Running the business behind the talent
Behind every working artist is a small business that has to be run: a team to hire, a company to set up, taxes to pay, and money to account for. Early on the manager does most of it themselves, peeling off specialists as the income grows. This is the back office of a career – here's the whole picture.
The business behind the talent
The creative career gets the attention. The business behind it – the company, the team, the taxes, the money – is what keeps it standing. It’s also where most of a manager’s unseen work happens, and where careers quietly fall apart when nobody’s minding it. Think of this cluster as the operations manual: the back office that turns talent into a functioning business.
The job breaks into four parts.
1. Build the team
Nobody manages a growing career alone. Over time an artist needs a booking agent, a lawyer, a business manager and a publicist – but not all at once, and not before the income justifies the cost. The skill is knowing the order they arrive in and the trigger for each: the lawyer the moment a real deal appears, the agent once there’s live demand to book, the business manager when there’s enough money that handling it is a job. Through all of it the manager stays the hub, coordinating the specialists rather than being replaced by them.
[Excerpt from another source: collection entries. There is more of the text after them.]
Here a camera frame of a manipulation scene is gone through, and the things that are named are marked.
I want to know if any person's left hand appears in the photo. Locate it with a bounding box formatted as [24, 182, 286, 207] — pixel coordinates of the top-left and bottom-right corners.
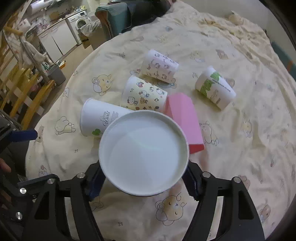
[0, 158, 11, 173]

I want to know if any white green leaf paper cup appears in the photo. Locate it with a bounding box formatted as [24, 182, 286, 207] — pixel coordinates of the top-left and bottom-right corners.
[195, 66, 236, 110]

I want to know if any teal armchair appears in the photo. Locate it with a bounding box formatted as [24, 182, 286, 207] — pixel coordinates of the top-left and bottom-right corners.
[95, 2, 131, 40]

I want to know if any pink faceted cup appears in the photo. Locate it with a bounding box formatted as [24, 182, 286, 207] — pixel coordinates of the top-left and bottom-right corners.
[164, 92, 205, 154]

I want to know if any yellow wooden chair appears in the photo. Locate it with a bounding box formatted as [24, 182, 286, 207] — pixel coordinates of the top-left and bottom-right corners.
[1, 25, 55, 130]

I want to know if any red ribbed paper cup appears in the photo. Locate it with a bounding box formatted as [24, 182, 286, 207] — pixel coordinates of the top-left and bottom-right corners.
[98, 110, 189, 196]

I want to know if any white cartoon print paper cup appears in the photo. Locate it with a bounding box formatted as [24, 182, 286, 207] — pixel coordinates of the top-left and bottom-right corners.
[141, 49, 179, 83]

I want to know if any plain white paper cup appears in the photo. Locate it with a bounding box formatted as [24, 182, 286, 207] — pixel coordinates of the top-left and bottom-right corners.
[80, 98, 132, 137]

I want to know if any cream cartoon print paper cup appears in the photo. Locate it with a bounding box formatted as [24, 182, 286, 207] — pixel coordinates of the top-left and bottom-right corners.
[120, 75, 168, 112]

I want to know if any grey waste bin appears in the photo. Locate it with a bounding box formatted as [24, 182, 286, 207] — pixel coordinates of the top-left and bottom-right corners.
[47, 64, 66, 85]

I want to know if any dark clothes pile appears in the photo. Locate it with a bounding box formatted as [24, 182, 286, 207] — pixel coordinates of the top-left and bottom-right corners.
[125, 0, 176, 32]

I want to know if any white kitchen cabinet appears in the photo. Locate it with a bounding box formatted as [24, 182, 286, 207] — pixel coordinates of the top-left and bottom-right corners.
[38, 20, 77, 63]

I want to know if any cream cartoon bear duvet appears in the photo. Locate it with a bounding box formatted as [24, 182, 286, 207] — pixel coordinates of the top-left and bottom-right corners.
[26, 1, 295, 238]

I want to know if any white washing machine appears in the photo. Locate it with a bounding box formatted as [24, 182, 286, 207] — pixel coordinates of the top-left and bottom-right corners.
[66, 10, 91, 45]
2. Decide whether to self-release
One of the biggest structural choices is whether to sign to a label at all. Self-releasing – putting music out independently through a distributor – lets the artist keep their masters and a far bigger share of the money. The trade-off is that every job a label would do (the financing, the marketing, the promotion) now falls on the artist and the team. Independent doesn’t mean alone, but it does mean carrying the cost and the work.
3. Set up the company
At some point “an artist” needs to become “a business” in a legal sense. The default is a sole proprietorship, which is fine until income and risk grow; then an LLC adds liability protection and a cleaner financial setup, and at higher income an S-corp election or a loan-out company can reduce the tax bill. None of it is urgent on day one – all of it is a question of when the cost stops being bigger than the benefit.
4. Handle the taxes
Almost everyone in this business – the artist, the creator, and the manager too – is self-employed. That means no employer withholding, self-employment tax on top of income tax, quarterly estimated payments, and a long list of legitimate write-offs that only help if the records are kept. It’s the single most common thing new artists and new managers get wrong, and it’s entirely avoidable with a system.
And the one that earns trust: pay straight
When a manager touches the artist’s money, they take on a duty to account for every cent of it – keeping the artist’s money separate from their own, and sending clear, regular statements that show what came in, what went out, and what’s owed. Almost every manager–artist dispute that ends in a lawsuit comes down to money and accounting. Transparency is the protection for both sides, and it’s the foundation the whole relationship sits on.
The thread through all of it
Running the business is the unglamorous half of management, and it’s the half that decides whether a talented career also becomes a wealthy, durable one. Build the team in the right order, choose the right structure at the right time, stay ahead of the taxes, and pay the artist straight. (The tax and entity material in this cluster is US-focused, and it’s general education, not legal or tax advice – the entity and tax choices in particular are worth a CPA or attorney.)
Common questions
- What does running the business side of an artist's career involve?
- Four things beyond the creative work: building the team around the artist (agent, lawyer, business manager, publicist), setting up the right business structure, handling taxes, and paying the artist accurately and transparently. Early on the manager does most of it; specialists get added as the money grows.
- Do artists need to set up a company?
- Not at first. The default is a sole proprietorship, which is fine when income is small. As income and risk grow, an LLC adds liability protection and a cleaner setup, and at higher income an S-corp election or a loan-out company can save on tax. It's a question of when the cost is worth it, not whether to do it on day one.
- Who handles the money in a management setup?
- Ideally not the same person who decides how it's spent. Early on the manager handles everything, but as income grows a business manager (an accountant who specializes in entertainment) takes over collecting, holding and disbursing funds – which is a healthy separation: the person directing the career isn't the only one touching the bank account.